PROBLEM STATEMENT:
Where does "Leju" appear in the data? Return each line that holds it.

DATA UNDER STUDY:
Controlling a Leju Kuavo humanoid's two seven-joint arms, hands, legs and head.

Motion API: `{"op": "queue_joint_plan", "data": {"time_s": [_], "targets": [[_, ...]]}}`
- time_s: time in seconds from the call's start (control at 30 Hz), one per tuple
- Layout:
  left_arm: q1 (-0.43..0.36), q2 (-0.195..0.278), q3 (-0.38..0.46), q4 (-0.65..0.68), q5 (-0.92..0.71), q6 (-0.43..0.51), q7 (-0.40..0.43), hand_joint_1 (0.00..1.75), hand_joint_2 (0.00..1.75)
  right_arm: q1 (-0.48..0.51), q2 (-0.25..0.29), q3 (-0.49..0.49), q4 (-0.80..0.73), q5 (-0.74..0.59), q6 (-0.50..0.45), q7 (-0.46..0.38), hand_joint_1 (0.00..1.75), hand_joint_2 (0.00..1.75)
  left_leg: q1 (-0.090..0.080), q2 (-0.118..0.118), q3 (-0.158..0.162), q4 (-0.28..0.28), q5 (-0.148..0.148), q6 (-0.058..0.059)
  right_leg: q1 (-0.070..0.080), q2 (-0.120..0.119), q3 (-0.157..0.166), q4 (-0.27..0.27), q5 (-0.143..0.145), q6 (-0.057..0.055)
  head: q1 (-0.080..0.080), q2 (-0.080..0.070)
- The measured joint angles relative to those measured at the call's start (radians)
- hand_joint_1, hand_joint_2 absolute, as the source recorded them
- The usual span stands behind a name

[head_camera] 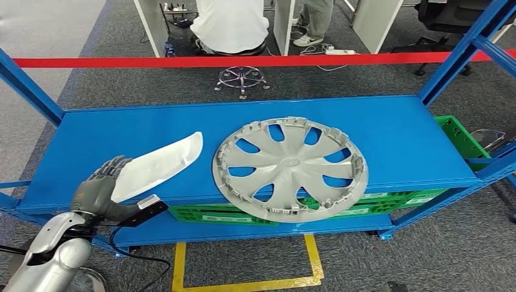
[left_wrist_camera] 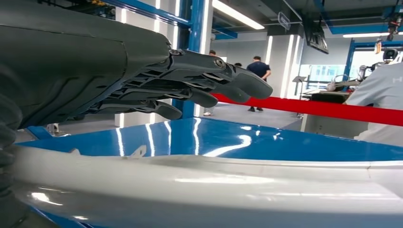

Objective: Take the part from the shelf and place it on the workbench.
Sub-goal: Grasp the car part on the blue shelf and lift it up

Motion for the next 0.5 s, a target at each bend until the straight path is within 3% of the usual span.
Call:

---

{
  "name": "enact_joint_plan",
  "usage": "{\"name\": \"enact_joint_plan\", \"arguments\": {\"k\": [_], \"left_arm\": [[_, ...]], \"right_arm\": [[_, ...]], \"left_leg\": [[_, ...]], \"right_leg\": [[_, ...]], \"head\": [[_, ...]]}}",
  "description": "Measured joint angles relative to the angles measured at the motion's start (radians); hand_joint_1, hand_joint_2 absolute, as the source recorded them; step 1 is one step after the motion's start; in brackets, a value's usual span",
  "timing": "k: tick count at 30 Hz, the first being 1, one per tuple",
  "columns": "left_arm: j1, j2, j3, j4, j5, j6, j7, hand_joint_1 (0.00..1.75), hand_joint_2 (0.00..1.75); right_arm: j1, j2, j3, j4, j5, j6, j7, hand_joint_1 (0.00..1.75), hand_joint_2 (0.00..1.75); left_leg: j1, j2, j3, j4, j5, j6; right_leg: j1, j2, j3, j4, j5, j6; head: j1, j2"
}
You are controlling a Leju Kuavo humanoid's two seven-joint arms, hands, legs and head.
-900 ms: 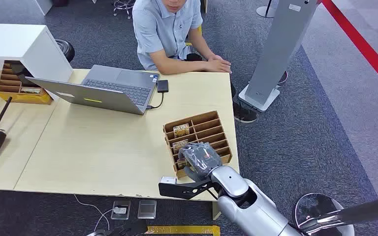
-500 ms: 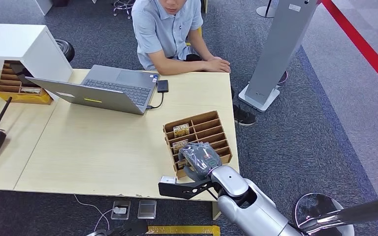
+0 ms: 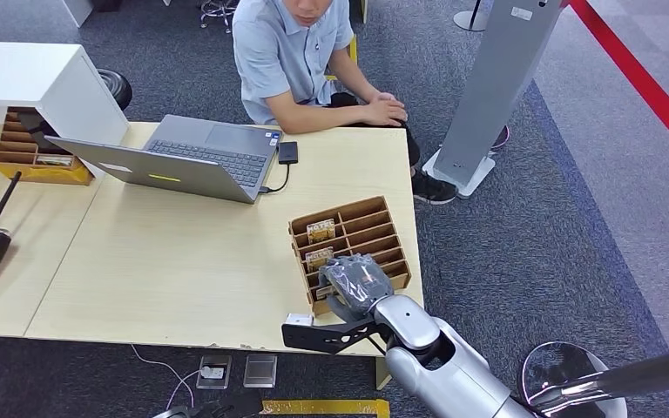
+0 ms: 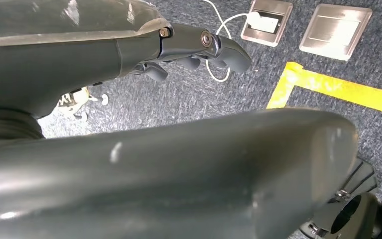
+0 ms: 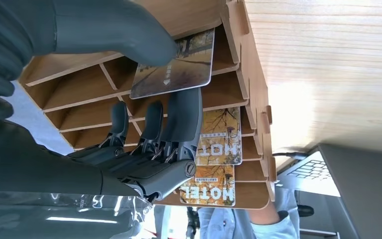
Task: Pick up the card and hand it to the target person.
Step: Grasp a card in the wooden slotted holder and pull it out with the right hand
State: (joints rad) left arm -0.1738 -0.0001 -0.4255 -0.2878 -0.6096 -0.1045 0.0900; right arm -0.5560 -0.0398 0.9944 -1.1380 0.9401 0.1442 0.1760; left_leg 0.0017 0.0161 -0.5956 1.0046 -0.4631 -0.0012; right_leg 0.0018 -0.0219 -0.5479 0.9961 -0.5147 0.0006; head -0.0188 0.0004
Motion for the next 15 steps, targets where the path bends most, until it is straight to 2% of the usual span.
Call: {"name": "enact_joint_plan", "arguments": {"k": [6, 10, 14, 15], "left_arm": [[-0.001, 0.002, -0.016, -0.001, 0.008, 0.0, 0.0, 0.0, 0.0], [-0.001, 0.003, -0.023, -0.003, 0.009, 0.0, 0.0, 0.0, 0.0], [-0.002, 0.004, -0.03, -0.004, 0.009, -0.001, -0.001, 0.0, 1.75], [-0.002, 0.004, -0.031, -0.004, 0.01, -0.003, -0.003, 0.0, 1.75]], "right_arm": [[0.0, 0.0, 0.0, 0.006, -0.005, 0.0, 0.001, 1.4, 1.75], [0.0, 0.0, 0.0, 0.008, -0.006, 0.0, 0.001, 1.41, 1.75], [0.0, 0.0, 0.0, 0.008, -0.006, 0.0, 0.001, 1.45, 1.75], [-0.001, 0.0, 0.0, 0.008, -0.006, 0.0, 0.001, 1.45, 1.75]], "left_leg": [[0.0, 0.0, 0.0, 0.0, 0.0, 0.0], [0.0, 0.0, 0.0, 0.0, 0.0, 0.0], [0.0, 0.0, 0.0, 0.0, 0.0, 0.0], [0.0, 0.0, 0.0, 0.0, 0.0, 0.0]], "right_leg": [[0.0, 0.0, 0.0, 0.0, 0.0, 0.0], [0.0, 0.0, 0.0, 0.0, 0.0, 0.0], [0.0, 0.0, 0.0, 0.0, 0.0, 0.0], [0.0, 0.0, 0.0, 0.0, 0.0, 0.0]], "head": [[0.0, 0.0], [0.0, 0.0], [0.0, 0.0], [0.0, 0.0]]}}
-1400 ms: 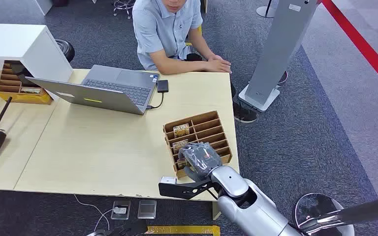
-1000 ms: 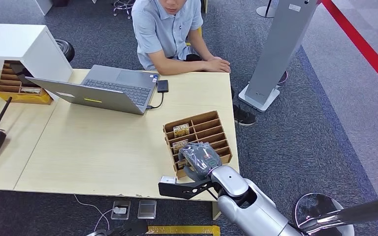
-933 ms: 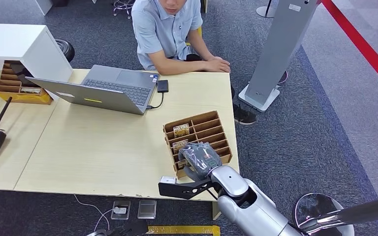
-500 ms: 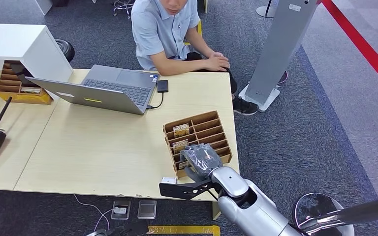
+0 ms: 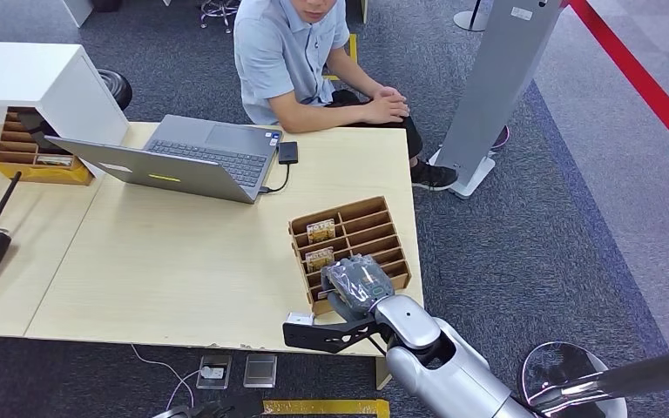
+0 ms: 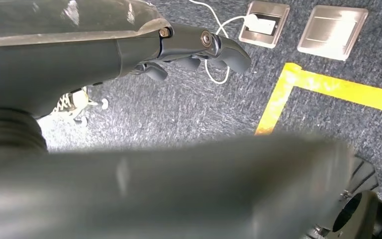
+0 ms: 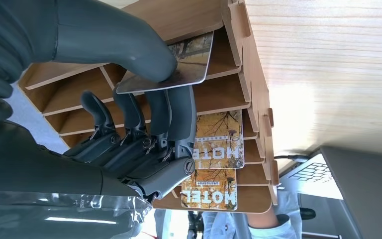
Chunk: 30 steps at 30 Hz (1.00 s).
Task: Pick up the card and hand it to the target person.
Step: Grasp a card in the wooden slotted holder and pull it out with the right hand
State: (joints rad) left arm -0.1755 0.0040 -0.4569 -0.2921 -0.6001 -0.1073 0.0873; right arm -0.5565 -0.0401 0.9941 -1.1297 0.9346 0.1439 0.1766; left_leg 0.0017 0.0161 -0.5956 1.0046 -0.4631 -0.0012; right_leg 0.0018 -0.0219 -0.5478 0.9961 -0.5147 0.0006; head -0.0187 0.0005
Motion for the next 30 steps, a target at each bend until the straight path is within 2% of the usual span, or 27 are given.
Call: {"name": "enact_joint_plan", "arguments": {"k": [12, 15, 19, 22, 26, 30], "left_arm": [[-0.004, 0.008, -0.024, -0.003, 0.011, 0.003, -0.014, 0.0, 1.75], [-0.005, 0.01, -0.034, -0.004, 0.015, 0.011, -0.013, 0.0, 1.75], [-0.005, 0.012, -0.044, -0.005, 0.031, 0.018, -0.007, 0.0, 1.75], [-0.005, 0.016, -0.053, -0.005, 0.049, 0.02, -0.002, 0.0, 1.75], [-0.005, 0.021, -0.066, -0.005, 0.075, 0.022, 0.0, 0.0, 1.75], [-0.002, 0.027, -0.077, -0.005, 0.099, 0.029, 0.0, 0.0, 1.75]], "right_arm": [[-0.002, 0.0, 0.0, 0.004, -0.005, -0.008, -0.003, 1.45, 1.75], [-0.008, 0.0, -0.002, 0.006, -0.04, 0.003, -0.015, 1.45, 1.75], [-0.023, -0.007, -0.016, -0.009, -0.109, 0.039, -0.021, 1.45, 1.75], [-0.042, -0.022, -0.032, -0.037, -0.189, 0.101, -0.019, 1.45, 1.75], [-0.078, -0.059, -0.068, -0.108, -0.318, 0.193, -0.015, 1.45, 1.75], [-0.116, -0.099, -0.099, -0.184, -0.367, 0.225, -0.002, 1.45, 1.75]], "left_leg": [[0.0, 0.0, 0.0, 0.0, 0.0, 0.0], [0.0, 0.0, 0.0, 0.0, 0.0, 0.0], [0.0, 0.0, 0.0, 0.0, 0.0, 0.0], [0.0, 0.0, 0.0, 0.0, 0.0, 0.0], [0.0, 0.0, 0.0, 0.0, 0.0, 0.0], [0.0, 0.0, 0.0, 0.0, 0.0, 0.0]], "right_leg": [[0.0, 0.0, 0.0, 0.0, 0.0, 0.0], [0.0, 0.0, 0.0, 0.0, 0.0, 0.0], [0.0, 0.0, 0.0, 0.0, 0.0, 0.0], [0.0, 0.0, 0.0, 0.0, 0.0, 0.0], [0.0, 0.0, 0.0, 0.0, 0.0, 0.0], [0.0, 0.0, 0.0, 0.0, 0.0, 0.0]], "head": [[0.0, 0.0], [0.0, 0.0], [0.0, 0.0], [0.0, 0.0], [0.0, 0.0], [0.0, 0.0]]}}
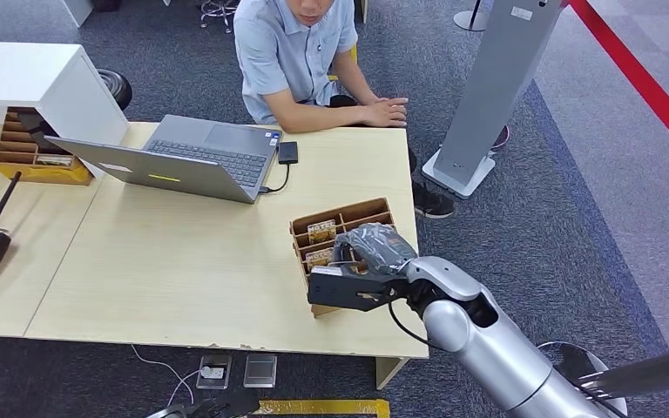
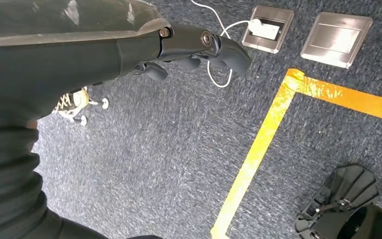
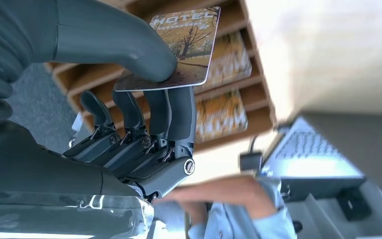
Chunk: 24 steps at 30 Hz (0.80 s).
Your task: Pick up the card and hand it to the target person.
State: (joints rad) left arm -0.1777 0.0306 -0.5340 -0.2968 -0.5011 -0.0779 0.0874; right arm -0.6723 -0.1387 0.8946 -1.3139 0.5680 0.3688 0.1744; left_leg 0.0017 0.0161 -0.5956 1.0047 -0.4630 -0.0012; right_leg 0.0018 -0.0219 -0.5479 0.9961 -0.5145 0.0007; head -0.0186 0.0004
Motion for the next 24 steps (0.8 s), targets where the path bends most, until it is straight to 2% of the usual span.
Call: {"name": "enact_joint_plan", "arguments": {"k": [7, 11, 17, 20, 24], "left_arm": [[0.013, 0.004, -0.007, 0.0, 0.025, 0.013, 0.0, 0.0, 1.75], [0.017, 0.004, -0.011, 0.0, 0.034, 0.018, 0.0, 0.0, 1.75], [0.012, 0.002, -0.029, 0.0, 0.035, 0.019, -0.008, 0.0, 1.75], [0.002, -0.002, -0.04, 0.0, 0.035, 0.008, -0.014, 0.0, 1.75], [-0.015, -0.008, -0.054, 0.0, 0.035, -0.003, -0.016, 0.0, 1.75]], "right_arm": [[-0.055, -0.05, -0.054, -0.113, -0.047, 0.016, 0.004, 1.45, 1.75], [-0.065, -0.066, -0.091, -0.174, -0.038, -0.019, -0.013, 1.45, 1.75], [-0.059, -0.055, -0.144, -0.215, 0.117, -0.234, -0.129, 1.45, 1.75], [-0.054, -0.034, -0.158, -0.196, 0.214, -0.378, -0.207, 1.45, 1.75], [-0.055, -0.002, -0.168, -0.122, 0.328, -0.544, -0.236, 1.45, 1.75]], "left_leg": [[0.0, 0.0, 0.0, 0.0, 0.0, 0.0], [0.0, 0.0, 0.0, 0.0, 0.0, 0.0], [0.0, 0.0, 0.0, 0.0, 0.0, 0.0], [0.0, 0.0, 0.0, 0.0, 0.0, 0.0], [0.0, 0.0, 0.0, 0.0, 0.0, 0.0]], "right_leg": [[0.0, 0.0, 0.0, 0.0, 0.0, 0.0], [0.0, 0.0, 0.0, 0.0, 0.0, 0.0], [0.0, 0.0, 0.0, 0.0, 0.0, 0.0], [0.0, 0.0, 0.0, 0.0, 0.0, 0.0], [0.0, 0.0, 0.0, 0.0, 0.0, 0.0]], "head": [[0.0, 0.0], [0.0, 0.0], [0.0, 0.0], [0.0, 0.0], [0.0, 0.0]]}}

RESPONSE BELOW:
Controlling a Leju Kuavo humanoid's two seven-joint arms, hands, legs and head.
You are controlling a Leju Kuavo humanoid's two seven-joint arms, hands, legs and head.

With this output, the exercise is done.